Background and aims: Cigarette smoking is a well-established risk factor for vascular injury. However, the effects of nicotine alone remain poorly understood. This study aimed to investigate whether nicotine regulates endothelial nitric oxide synthase (eNOS) expression, thereby contributing to vascular endothelial injury, and to elucidate the critical involvement of N6-Methyladenosine (m6A) modification in this process.

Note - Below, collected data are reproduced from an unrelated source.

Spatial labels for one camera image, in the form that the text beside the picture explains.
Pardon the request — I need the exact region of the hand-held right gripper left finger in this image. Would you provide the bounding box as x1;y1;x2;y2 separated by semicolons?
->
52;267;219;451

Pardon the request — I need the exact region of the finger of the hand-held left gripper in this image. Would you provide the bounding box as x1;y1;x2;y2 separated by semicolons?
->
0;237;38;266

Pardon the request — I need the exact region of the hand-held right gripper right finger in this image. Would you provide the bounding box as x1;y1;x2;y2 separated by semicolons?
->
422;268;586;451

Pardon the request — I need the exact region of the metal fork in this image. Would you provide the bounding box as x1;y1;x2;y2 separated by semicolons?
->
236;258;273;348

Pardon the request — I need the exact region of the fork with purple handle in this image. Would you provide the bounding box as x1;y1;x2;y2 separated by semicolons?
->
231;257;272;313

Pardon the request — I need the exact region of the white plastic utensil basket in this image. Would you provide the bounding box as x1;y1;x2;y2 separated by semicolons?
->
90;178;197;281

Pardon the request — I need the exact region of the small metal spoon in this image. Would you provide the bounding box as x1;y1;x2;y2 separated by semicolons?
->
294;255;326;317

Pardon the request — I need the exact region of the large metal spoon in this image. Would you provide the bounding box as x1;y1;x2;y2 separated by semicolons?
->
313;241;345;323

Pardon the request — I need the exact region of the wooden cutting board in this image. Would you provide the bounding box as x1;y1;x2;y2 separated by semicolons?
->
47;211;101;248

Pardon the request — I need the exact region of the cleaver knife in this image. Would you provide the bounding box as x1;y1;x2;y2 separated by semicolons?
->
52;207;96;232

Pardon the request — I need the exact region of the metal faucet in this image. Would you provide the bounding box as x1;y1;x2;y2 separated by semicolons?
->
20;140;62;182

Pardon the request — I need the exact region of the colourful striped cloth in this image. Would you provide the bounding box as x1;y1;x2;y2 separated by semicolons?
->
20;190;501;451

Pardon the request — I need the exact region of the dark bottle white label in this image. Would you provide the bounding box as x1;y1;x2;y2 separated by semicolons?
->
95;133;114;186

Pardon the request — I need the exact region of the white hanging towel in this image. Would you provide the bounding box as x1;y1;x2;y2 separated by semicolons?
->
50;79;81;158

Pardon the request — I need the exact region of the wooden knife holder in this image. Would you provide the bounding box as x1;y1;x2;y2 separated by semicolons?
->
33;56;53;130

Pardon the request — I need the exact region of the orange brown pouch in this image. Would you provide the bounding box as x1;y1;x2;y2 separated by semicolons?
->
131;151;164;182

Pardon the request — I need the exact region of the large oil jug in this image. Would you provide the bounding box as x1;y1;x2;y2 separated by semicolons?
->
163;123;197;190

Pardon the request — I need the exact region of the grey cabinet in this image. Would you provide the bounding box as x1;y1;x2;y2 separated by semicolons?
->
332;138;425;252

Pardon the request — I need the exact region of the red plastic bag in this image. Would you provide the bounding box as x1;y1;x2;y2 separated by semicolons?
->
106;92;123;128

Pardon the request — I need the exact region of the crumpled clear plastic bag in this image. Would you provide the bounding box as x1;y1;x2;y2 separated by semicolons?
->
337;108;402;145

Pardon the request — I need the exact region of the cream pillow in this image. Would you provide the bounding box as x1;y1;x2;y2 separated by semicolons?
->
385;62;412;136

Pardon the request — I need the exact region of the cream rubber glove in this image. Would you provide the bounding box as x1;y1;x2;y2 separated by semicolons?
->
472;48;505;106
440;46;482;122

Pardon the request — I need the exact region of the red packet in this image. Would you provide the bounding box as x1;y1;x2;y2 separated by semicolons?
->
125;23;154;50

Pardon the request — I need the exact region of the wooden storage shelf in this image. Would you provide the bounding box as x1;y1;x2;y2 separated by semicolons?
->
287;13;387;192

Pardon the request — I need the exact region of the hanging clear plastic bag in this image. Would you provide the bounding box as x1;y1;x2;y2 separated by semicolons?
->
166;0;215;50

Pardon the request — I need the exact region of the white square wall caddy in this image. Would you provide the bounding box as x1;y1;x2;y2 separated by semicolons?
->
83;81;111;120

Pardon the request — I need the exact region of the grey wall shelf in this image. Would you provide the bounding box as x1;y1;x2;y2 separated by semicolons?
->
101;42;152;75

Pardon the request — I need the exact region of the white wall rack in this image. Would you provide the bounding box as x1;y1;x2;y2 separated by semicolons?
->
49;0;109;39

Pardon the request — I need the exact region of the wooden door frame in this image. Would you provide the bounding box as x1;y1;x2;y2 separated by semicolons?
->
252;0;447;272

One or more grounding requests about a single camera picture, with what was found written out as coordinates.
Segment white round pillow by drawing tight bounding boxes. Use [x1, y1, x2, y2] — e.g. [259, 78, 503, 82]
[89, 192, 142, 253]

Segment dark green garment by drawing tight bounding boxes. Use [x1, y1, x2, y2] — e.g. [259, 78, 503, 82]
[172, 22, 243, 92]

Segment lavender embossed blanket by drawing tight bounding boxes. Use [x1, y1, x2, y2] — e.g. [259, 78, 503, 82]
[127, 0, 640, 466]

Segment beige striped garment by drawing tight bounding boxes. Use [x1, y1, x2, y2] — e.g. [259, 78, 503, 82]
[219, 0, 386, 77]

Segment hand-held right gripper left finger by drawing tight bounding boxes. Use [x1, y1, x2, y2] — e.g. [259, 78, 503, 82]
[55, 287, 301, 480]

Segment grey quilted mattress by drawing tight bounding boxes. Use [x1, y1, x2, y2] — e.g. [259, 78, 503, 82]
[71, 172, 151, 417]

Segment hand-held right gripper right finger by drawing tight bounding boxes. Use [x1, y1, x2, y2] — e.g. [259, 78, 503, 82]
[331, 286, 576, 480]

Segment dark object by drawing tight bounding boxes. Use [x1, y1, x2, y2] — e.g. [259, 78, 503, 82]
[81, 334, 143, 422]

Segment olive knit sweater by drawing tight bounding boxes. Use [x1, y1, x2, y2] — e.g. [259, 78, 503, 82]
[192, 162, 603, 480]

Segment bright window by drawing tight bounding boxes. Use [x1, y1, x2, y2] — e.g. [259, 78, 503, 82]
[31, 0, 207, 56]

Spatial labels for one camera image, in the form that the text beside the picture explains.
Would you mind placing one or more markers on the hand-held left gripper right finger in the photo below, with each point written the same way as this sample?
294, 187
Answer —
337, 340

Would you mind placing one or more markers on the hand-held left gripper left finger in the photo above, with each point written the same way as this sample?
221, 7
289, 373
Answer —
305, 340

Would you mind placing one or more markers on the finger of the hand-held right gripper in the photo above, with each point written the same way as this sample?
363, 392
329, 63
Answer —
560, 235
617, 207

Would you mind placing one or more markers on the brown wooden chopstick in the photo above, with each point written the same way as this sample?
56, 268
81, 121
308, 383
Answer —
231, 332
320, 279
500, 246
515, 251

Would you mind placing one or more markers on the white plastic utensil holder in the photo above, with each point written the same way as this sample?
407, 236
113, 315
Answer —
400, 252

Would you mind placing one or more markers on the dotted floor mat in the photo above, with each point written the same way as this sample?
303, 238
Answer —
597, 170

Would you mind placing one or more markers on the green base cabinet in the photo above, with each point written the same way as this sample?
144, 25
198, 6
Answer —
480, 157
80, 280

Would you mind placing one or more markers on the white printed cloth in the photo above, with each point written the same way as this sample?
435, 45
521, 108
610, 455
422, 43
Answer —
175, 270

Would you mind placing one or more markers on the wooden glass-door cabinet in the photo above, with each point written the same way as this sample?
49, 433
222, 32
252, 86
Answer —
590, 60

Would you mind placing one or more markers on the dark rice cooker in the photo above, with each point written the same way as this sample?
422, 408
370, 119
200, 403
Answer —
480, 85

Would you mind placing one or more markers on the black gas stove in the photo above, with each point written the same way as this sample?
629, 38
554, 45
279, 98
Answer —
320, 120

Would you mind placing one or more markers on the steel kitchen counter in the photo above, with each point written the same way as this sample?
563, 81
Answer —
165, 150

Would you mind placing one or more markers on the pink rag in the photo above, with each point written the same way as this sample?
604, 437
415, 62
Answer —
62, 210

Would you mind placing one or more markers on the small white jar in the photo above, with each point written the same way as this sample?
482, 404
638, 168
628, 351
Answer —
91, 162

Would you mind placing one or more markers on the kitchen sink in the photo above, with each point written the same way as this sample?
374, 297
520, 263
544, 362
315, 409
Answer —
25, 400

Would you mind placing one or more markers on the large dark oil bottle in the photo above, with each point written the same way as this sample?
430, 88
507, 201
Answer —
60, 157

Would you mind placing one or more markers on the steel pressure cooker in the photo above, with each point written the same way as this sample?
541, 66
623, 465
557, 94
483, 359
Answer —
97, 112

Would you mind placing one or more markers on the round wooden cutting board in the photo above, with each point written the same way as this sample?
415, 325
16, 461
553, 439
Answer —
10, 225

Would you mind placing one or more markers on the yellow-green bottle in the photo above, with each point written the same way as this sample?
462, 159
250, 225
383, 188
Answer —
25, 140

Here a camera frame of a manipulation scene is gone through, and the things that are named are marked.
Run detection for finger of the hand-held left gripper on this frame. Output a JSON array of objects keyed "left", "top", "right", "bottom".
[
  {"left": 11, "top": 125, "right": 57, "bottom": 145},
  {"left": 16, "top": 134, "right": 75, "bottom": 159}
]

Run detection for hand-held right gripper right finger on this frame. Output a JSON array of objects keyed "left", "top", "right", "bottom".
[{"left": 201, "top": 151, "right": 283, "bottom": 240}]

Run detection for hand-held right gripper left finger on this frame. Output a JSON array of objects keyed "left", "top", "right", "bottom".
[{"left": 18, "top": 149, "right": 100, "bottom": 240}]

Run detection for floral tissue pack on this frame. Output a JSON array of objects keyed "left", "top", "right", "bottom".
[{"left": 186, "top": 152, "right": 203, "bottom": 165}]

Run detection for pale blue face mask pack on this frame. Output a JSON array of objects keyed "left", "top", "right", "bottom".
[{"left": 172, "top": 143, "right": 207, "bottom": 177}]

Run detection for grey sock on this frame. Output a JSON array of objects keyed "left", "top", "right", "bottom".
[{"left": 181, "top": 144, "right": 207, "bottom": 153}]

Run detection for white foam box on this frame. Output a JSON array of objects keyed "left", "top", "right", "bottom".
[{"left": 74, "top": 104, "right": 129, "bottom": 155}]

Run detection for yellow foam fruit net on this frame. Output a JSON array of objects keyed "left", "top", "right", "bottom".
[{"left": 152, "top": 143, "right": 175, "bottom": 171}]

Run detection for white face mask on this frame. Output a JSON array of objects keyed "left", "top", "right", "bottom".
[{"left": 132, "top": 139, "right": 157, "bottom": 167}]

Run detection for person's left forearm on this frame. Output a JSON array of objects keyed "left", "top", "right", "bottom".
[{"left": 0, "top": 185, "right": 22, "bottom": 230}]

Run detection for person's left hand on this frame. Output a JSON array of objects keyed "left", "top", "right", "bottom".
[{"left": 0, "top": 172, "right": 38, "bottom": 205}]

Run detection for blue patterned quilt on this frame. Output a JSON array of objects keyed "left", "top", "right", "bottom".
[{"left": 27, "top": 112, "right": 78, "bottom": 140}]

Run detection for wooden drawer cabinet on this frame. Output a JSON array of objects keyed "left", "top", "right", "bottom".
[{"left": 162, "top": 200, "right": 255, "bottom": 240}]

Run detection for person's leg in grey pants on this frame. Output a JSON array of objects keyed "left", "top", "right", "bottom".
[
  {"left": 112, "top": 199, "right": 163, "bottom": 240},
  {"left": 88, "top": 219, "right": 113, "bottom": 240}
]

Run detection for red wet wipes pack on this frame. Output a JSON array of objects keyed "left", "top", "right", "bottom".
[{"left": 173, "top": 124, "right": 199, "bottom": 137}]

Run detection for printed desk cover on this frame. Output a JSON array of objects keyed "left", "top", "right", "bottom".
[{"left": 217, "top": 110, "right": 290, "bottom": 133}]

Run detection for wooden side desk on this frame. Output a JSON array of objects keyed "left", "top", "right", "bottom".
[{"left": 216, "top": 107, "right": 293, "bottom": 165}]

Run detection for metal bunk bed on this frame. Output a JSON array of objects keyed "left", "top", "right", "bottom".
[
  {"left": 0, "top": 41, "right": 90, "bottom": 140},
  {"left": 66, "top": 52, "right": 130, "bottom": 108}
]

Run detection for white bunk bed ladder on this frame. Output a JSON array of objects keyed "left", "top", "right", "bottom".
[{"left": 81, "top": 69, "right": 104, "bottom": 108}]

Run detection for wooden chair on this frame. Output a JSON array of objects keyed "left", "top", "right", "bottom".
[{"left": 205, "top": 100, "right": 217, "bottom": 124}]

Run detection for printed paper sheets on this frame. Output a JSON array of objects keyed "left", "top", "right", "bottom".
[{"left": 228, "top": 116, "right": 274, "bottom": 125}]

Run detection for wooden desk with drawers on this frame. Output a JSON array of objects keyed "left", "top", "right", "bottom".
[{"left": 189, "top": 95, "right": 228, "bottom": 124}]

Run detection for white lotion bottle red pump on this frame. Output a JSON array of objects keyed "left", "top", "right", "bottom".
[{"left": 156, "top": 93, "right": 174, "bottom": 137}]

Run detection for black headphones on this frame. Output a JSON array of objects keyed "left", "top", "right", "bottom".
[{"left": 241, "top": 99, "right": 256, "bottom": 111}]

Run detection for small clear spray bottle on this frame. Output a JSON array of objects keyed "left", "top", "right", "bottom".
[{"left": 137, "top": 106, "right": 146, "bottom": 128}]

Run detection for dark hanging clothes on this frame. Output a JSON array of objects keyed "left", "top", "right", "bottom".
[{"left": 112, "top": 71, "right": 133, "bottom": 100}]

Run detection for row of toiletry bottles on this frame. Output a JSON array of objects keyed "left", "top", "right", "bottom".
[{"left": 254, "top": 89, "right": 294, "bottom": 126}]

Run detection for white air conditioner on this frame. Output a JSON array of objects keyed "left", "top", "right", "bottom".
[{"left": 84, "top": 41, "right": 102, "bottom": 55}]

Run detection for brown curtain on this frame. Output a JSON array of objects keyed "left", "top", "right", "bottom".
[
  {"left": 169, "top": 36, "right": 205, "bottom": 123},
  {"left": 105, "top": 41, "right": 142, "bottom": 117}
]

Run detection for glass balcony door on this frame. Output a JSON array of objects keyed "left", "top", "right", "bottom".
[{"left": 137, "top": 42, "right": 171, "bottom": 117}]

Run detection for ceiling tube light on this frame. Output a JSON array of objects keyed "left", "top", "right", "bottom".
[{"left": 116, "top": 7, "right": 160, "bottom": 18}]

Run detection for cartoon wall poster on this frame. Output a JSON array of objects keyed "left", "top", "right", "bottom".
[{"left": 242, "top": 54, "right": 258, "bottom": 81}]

Methods: Mice were exposed to 12 weeks of nicotine exposure, to examine its impact on vascular endothelial injury. Human coronary artery endothelial cells were stimulated with nicotine in vitro, and qRT-PCR and MeRIP-qPCR were performed to measure eNOS expression and its m6A modification levels, respectively. RNA pull-down assays were used to identify eNOS mRNA-interacting proteins, and an endothelial-specific methyltransferase-like protein 3 (METTL3) knockout model and eNOS recombinant adenovirus were utilized to validate the role of eNOS m6A modification in nicotine-induced endothelial injury.

Results: Nicotine stimulation induced vascular endothelial injury by activating endothelial cells, thereby increasing their permeability and migration capacity through suppressing eNOS expression. These pathological changes were alleviated in both eNOS-overexpressing and endothelial-specific METTL3 knockout mice. Mechanistically, nicotine increased the m6A modification of eNOS through METTL3. METTL3 then interacted with the YTH N6-methyladenosine RNA binding protein 2 (YTHDF2), which led to mRNA degradation and reduced protein levels via the m6A-dependent pathway.

Conclusions: We propose a novel mechanism by which nicotine promotes vascular endothelial injury via METTL3/YTHDF2-mediated m6A modification of eNOS in endothelial cells. This study offers a new insights for the formation of vascular endothelial injury.

Nicotine; Vascular endothelial injury; eNOS; m6A modification.